Walking into PayneShurvell feels a bit like walking into a scrapyard where a tub of whitewash has exploded. The hull of a dismembered boat is precariously balanced across the small room, the bow reaching up to the ceiling. The wreck is surrounded by and balanced on various bits of wood, a buoy and the odd anchor. A few televisions are dotted around – propped up between fragments of boat – running films on a loop.
The installation is part of Distant Neighbours, the latest exhibition from contemporary artist Lucy Wood, which explores the journey of migrants from North and Central Africa to Lampedusa, a small island off the south coast of Italy. Though the migrants are usually aiming to reach northern Europe, or at the very least the Italian mainland, the small island is the first piece of landmass they encounter after leaving North Africa. Having spent sometimes up to three days on a boat that's only ten metres long holding between 250-300 people, those who make it arrive soaked, exhausted, hungry, and often ill.
The exhibition comprises a series of videos where migrants and Lampedusans talk about their experiences of migration from either end of the process. Wood emphasises the story-telling aspect of the videos as a way of presenting the situation as honestly as possible. She avoids talking to the Italian authorities, who residents say have overrun the island: “I wanted to show local people telling local stories,” she explains to me. In order to listen to these stories, however, you have to step right into the installation. I find myself craning forward precariously over a piece of whitewashed wreckage in order to read a subtitled video, my feet trying to avoid planks of wood with nails poking out. It occurs to me that the way the artist has used the space deliberately makes the whole experience uncomfortable. Elaborating on the videos, Wood points to the subtitles as a reversal of roles; now we are the foreigners.

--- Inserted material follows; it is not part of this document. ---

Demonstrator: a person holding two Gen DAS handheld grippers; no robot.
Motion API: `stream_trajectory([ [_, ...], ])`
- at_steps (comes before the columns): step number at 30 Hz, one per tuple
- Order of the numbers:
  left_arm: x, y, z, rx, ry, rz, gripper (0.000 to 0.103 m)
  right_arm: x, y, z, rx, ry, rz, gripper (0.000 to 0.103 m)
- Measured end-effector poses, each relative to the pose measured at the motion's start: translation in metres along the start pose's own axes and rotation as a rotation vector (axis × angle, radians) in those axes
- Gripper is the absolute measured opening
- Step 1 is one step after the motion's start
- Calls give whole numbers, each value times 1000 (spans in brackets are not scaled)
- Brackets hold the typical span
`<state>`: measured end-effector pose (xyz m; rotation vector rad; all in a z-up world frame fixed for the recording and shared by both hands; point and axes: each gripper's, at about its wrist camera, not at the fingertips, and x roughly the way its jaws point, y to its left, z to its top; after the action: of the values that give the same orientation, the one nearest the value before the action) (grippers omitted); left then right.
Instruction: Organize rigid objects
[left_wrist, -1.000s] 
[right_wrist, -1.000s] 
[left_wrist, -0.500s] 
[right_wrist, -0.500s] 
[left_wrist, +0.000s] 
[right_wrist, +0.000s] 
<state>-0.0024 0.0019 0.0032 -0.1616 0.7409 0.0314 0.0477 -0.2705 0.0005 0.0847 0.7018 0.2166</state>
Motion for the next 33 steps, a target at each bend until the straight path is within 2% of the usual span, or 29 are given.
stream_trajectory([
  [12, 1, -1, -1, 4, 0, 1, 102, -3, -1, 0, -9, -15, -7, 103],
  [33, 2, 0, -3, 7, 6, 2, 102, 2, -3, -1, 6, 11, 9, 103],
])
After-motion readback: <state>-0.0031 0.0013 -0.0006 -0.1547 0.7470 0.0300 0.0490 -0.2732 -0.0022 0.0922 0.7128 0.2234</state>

It’s a hefty topic, and an hour later I’m still in the gallery, engrossed in the story of an Italian woman who brings biscuits and toys for the children of migrants who arrive one morning, some as young as one year-old. “When all the Tunisians came I cooked for a week,” she tells the camera, matter-of-factly. The videos are moving and honest: “Was that good?” asks the same Italian at the end of her story. “Well, it was the truth anyway!” she exclaims, throwing up her hands. Alongside the videos are a series of photographs taken in Lampedusa, which show the makeshift camps that migrants set up for themselves if there’s no space in the ‘Welcome Centre’. There are also a number of photographs taken on boats, now docked in Lampedusa, which made the journey. One shows a mattress in the narrow space under the deck, and Lucy explains to me that some migrants would lie in that space for the entire journey. The photo is chilling, and reminds me of the diagrams of slave ships you find in history textbooks.

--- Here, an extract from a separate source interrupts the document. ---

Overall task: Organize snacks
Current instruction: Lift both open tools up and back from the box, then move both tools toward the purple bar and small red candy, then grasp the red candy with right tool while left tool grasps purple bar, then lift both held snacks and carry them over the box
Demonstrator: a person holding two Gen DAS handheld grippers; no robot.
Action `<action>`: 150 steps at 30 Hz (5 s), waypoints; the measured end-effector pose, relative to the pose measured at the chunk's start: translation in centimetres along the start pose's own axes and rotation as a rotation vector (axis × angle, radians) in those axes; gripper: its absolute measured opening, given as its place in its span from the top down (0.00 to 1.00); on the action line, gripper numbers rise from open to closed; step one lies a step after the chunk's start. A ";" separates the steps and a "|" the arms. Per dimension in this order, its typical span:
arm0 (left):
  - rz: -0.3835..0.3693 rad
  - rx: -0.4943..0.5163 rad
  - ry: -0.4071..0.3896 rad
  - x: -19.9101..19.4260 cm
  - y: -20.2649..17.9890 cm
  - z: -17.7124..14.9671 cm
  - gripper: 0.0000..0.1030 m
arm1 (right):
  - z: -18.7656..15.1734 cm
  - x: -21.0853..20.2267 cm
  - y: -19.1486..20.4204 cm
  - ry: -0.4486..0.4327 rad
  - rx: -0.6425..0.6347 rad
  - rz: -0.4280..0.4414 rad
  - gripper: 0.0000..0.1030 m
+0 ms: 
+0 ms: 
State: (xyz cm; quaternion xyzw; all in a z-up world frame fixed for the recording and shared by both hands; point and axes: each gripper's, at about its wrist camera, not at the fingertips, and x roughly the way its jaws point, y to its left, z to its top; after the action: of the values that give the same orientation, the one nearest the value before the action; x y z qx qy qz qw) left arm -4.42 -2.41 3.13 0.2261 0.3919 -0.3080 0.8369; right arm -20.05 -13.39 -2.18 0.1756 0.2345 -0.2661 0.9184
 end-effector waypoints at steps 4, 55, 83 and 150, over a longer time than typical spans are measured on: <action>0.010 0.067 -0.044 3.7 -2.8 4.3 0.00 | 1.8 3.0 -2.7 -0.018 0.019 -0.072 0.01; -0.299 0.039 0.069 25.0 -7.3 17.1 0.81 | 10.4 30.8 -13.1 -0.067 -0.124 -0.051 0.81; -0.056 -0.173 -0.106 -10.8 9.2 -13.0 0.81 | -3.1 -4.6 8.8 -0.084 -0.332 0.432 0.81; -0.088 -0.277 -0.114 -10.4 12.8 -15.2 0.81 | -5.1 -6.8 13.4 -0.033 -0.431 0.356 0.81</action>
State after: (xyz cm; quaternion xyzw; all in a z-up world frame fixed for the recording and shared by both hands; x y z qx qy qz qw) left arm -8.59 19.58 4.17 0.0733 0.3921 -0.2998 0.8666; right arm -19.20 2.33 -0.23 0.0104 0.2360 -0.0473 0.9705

I find it interesting how many elements of the exhibition, from the installation to the photographs and the mixed media pieces, display a kind of fascination with the boats. “To me the boat is the seat of the experience,” Lucy explains. “That boat, whilst the migrants are on it, is everything; that vessel is life and death.” After arriving at Lampedusa, the boats are dumped in what Wood refers to as a ‘boat graveyard’, and this dumping ground is the inspiration behind the ghostly installation.
The exhibition tackles a delicate subject, and Wood is careful to try and present her research as objectively as possible, although she admits to a great deal of emotional involvement in her work. She's also planning to sail one of the boats from Lampedusa to London as part of the next chapter of her project; stopping in various European capitals to stage ‘sit-ins’ where people can experience what the journey of migration is like. It’s an ambitious project, but Wood is committed to pulling it off. If she does, it will be a fitting follow-up to her current show. Powerful, well-researched and consciously prepared, this exhibition is both touching and pertinent.